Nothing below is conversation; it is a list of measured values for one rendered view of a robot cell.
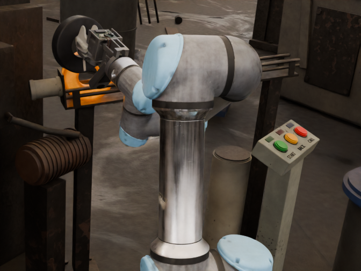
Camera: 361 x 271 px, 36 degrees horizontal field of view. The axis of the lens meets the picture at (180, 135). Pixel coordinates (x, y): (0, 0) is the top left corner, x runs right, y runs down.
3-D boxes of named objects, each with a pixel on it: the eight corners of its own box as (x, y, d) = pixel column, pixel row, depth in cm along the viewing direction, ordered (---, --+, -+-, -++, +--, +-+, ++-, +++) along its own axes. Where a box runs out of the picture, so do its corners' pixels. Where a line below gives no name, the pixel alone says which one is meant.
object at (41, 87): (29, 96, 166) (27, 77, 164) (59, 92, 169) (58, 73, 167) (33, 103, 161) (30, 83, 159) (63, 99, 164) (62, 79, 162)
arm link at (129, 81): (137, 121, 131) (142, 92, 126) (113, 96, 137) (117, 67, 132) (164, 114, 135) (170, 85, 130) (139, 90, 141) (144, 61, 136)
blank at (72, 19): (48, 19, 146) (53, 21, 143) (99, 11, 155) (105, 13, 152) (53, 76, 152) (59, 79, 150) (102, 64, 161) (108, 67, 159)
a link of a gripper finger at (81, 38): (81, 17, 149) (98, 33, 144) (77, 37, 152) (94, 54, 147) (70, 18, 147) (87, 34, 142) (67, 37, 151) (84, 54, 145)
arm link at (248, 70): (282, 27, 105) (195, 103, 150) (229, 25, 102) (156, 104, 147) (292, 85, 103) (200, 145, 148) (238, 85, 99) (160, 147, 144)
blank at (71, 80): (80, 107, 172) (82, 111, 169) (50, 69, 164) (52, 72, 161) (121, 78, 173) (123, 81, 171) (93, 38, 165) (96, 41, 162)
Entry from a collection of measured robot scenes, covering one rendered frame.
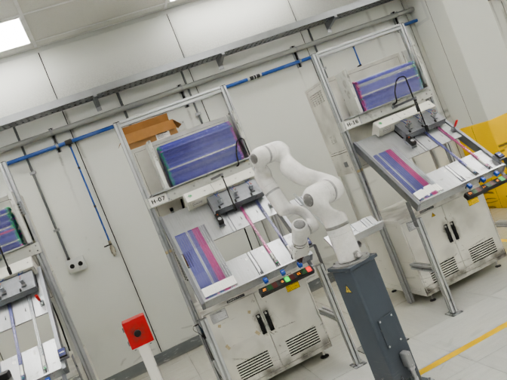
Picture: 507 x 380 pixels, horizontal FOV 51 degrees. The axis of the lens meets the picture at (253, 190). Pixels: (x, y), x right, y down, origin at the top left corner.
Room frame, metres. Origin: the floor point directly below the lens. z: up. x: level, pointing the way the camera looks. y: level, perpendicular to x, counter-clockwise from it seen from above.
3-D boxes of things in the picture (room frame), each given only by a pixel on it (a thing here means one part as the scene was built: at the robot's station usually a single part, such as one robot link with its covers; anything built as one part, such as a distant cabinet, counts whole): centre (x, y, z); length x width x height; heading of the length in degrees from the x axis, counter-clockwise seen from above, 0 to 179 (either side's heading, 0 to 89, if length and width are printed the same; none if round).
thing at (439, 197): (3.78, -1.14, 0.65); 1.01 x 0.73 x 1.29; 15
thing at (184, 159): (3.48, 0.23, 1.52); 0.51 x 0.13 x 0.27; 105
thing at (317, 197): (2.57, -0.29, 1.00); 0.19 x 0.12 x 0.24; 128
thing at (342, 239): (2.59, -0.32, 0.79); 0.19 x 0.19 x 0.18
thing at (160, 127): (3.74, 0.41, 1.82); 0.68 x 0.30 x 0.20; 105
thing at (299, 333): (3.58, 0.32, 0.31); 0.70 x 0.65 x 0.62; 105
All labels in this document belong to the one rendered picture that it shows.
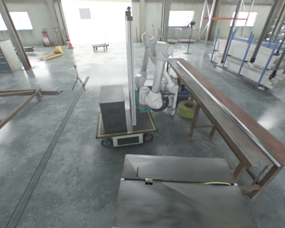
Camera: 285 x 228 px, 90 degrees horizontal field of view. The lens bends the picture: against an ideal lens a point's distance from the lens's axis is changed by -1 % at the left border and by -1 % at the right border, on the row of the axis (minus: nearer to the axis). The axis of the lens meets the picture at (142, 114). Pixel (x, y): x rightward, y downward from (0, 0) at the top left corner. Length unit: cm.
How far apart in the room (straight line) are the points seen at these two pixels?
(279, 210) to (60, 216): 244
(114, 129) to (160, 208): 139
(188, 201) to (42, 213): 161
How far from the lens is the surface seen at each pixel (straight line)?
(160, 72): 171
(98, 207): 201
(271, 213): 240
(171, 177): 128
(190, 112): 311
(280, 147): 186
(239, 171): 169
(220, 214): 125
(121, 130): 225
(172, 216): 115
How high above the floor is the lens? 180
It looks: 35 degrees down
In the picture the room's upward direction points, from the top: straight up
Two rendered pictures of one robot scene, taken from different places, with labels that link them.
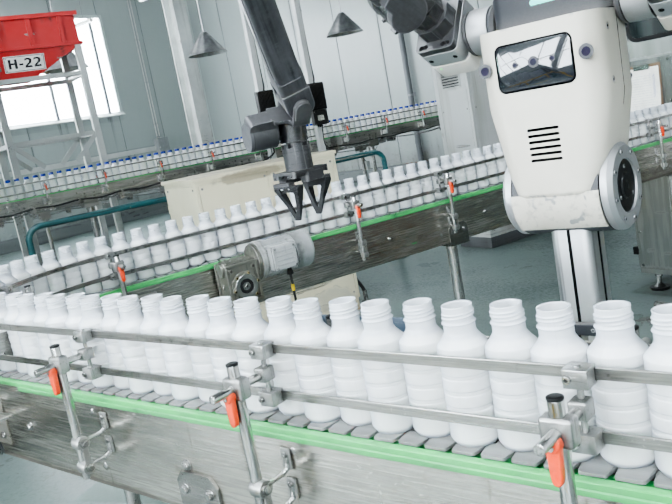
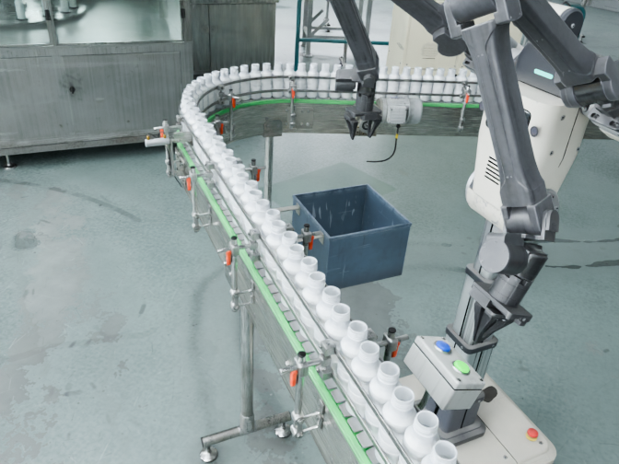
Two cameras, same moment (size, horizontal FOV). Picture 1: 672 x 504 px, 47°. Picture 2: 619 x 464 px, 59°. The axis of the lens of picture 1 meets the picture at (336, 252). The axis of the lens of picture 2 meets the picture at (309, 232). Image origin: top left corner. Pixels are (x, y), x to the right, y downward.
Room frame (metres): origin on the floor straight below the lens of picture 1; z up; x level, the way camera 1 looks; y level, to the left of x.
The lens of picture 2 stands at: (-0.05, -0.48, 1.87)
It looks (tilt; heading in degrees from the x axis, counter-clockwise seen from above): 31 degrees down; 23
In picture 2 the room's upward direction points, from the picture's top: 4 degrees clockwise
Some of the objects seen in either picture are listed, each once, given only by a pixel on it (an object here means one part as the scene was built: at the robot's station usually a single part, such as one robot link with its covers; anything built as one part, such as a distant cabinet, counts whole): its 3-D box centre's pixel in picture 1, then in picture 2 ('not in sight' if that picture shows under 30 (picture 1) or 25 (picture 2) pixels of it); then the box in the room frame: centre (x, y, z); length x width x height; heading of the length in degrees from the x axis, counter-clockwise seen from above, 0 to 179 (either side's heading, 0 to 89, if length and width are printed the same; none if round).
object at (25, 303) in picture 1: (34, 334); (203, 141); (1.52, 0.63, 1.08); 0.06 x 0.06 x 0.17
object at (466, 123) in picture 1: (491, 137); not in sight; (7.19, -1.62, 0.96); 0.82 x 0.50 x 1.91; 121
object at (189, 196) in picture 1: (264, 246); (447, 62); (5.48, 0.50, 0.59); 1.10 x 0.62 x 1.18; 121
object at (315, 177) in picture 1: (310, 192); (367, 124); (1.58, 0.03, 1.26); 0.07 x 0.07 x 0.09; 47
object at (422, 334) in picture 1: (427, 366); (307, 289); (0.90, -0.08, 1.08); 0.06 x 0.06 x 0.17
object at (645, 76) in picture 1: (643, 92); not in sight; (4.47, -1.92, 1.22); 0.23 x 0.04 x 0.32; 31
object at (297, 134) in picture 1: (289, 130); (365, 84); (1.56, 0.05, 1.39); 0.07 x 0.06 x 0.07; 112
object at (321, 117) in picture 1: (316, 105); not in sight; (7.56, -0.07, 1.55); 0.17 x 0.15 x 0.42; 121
...
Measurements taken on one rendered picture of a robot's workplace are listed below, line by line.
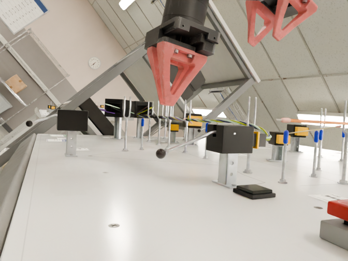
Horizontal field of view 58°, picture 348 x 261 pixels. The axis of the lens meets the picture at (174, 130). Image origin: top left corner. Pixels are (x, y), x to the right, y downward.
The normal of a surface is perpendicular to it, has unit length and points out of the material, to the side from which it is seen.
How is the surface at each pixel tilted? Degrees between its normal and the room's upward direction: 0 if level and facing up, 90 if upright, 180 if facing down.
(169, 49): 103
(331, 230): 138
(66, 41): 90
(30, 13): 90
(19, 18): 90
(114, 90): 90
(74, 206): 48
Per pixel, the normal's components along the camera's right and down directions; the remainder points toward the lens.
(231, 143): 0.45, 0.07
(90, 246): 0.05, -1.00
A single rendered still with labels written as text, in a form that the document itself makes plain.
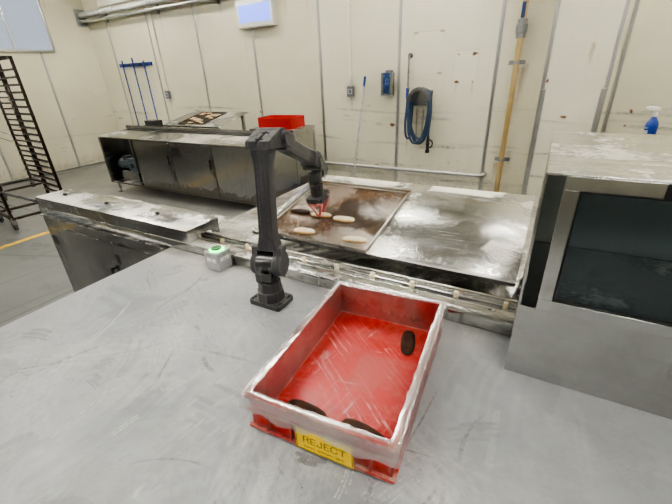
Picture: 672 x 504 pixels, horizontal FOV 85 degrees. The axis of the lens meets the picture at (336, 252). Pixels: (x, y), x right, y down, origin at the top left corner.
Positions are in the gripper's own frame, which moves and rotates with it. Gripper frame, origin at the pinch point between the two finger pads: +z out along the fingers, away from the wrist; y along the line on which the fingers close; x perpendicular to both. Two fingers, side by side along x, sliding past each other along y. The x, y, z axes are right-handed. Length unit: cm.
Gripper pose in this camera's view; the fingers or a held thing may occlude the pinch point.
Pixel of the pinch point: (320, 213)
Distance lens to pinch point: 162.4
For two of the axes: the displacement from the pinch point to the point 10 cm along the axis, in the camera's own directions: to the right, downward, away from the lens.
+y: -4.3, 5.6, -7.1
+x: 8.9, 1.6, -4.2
* * *
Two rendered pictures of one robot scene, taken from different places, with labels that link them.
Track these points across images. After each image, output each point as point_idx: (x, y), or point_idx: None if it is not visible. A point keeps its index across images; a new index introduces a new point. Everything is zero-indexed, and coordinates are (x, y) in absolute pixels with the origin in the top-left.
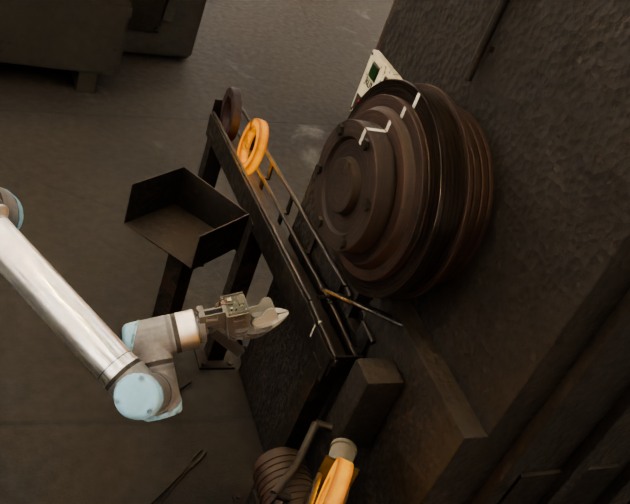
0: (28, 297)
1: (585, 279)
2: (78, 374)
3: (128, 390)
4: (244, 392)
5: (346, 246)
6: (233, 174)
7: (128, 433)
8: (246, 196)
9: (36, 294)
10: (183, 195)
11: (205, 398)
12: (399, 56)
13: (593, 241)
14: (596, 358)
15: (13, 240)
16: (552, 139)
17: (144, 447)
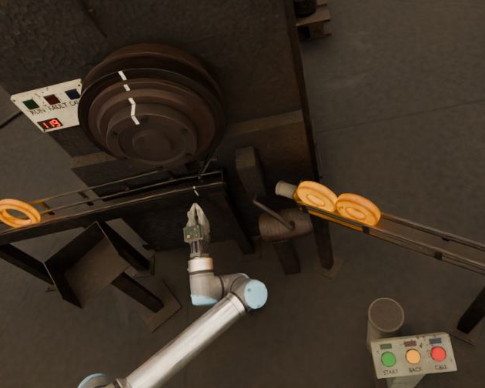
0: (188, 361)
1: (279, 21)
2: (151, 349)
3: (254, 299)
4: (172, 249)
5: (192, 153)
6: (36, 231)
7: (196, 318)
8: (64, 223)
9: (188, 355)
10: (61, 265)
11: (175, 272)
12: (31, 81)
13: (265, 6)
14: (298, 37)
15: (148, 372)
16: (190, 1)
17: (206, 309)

Task details → Using the entries above, write out exactly the lines from the one with "A single rendered" through the one with "Picture: 672 x", ends included. Leave out any pictures.

Exercise answer →
A single rendered still with labels written as text, in a form that the document itself makes plain.
Picture: 672 x 504 pixels, horizontal FOV 85 degrees. The axis of the lens meets the picture at (336, 252). Pixels: (x, y), x right, y down, origin at the top left corner.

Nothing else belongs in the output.